Your 5 year period begins on the date of the first actual distribution (7/1). That means your SEPP modification date would be 7/1/2014, not 1/1/2014. Any distribution not qualifying as a SEPP distribution before that date would bust the plan.

However, since you will have taken out 60 monthly payments by the end of 2013, you do not have to take out any more. Between 1/1/2014 and 7/1/2014 you have 3 options:
1) Take out nothing
2) Take out 6 months worth
3) Take out a full annual amount

The reason for the 3 options is that each of them would be an allowed SEPP distribution under your circumstances. If you had only taken out 6 months worth in 2009, then Option 1 would be eliminated since you need 60 months worth as a minimum. The only thing you could not do is take out a different amount than any of the above 3 options. After 7/1/2014 you could do anything you wish.

Of course, all of this is moot if you bust the plan first. If you take out more than 24,483 in any year, the plan ends there. And since you are over 59.5, there is no reason to start a new plan.



THANKS VERY MUCH Alan

I am a bit surprised about option 3. Wouldn’t that bust my SEPP since will be taking out more than 5 years times $24,483.

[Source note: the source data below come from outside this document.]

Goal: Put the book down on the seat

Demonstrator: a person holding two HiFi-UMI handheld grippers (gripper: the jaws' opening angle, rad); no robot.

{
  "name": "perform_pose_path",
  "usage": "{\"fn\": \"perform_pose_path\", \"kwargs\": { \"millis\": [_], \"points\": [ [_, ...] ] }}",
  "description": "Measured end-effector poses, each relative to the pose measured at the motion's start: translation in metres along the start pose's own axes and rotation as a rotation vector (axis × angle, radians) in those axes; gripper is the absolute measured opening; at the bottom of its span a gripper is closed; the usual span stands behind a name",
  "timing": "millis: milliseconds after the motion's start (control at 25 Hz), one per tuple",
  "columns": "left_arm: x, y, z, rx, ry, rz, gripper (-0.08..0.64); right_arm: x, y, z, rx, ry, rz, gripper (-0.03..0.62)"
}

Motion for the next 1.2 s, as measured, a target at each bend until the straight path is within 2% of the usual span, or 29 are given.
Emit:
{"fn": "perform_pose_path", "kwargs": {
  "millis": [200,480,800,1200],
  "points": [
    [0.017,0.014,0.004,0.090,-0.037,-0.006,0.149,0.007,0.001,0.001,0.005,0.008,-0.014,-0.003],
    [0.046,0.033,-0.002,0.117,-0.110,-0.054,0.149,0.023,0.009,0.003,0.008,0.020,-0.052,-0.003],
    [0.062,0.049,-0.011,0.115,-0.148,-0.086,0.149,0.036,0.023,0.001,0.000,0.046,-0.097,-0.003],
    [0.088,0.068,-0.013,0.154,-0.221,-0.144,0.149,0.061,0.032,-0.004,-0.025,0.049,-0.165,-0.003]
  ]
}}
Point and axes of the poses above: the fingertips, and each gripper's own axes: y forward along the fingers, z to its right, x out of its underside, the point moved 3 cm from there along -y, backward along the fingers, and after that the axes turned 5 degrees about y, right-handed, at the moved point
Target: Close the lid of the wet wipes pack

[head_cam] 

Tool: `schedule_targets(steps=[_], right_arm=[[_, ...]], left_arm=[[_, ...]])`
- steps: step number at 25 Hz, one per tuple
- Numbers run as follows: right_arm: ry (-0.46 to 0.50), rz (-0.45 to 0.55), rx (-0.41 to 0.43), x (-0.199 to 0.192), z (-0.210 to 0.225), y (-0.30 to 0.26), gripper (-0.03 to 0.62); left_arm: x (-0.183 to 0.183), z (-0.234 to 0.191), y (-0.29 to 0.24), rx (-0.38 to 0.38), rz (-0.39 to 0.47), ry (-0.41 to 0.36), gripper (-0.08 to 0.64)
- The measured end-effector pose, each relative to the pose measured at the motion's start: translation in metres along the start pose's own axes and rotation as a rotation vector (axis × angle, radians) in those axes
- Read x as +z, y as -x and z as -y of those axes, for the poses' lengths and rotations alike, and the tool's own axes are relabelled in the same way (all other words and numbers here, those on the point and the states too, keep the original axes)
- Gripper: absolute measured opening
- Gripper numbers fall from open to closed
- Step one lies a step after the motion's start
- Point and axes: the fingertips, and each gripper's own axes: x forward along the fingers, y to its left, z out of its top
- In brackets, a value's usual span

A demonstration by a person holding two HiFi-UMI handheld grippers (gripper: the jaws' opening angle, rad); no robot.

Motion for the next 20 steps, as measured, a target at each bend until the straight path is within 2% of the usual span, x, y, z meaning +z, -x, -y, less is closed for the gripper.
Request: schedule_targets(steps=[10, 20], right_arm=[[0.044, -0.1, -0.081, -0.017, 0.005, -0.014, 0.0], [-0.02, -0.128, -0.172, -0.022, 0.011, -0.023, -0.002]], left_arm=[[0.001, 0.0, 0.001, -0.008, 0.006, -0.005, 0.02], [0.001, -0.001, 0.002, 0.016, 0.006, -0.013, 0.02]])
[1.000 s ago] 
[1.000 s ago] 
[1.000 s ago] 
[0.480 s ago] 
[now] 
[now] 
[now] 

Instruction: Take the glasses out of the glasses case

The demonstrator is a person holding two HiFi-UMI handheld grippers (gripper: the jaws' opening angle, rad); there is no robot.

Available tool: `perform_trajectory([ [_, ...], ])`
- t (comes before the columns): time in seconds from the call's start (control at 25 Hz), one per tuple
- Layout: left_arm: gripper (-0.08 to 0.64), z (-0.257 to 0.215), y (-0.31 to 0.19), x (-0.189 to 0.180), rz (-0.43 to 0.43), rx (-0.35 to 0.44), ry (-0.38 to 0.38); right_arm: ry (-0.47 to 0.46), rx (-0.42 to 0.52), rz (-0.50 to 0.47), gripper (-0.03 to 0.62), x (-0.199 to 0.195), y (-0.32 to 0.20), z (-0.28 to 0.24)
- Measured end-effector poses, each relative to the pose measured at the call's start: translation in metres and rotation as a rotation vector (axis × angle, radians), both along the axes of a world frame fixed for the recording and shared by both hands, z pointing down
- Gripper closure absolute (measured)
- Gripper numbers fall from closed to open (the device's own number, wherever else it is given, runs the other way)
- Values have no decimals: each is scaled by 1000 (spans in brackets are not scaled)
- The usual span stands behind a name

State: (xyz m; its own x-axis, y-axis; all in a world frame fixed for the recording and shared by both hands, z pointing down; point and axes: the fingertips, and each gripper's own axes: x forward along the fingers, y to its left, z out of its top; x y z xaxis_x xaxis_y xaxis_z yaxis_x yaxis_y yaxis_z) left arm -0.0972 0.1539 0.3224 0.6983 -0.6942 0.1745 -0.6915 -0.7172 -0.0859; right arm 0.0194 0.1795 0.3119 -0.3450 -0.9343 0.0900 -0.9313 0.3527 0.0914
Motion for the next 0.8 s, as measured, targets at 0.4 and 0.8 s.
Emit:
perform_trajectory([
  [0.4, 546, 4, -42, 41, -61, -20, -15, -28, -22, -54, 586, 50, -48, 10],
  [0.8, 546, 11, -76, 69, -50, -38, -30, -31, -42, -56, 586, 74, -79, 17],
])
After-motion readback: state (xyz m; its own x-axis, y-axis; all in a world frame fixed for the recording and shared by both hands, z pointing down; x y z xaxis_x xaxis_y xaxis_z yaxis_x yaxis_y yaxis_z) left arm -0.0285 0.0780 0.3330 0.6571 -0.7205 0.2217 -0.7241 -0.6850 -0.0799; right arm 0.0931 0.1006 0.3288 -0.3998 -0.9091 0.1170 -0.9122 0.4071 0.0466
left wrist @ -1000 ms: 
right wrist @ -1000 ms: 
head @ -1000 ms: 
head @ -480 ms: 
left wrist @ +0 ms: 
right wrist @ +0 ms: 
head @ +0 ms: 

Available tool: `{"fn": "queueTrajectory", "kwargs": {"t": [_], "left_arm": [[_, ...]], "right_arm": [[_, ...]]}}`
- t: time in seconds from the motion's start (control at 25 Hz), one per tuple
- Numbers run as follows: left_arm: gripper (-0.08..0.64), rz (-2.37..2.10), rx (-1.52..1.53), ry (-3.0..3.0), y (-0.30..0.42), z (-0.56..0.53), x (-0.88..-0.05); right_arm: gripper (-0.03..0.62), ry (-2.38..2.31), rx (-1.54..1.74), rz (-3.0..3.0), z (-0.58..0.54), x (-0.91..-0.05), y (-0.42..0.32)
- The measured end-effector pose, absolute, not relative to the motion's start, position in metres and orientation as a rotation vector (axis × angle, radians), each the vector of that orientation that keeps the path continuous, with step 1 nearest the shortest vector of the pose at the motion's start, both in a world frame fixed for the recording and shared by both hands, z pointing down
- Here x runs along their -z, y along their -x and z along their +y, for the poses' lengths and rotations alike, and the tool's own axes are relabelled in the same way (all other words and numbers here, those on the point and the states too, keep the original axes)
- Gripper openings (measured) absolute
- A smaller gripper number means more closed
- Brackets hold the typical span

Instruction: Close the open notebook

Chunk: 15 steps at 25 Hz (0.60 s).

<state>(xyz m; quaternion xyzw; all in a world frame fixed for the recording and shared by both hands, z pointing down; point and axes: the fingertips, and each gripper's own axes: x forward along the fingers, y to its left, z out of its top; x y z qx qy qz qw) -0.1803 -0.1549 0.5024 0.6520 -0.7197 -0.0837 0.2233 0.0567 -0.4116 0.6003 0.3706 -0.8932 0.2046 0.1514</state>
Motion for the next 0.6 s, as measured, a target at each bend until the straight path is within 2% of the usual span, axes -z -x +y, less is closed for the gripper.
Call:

Also, I just need to find a way to stay the course until 1/1/2014 at which time I can immediately take another $24,483.

Best regards,

Tom Fleck



3 would be OK because these are basically calendar year plans and the full annual amount is what you have been taking all along. The IRS has been quite flexible with the final year as long as you do not take out an amount before the plan modification date that is inconsistent with your earlier annual distributions. -0- is also OK because you have already met the 60 months minimum and the plan is over before 2014 is over.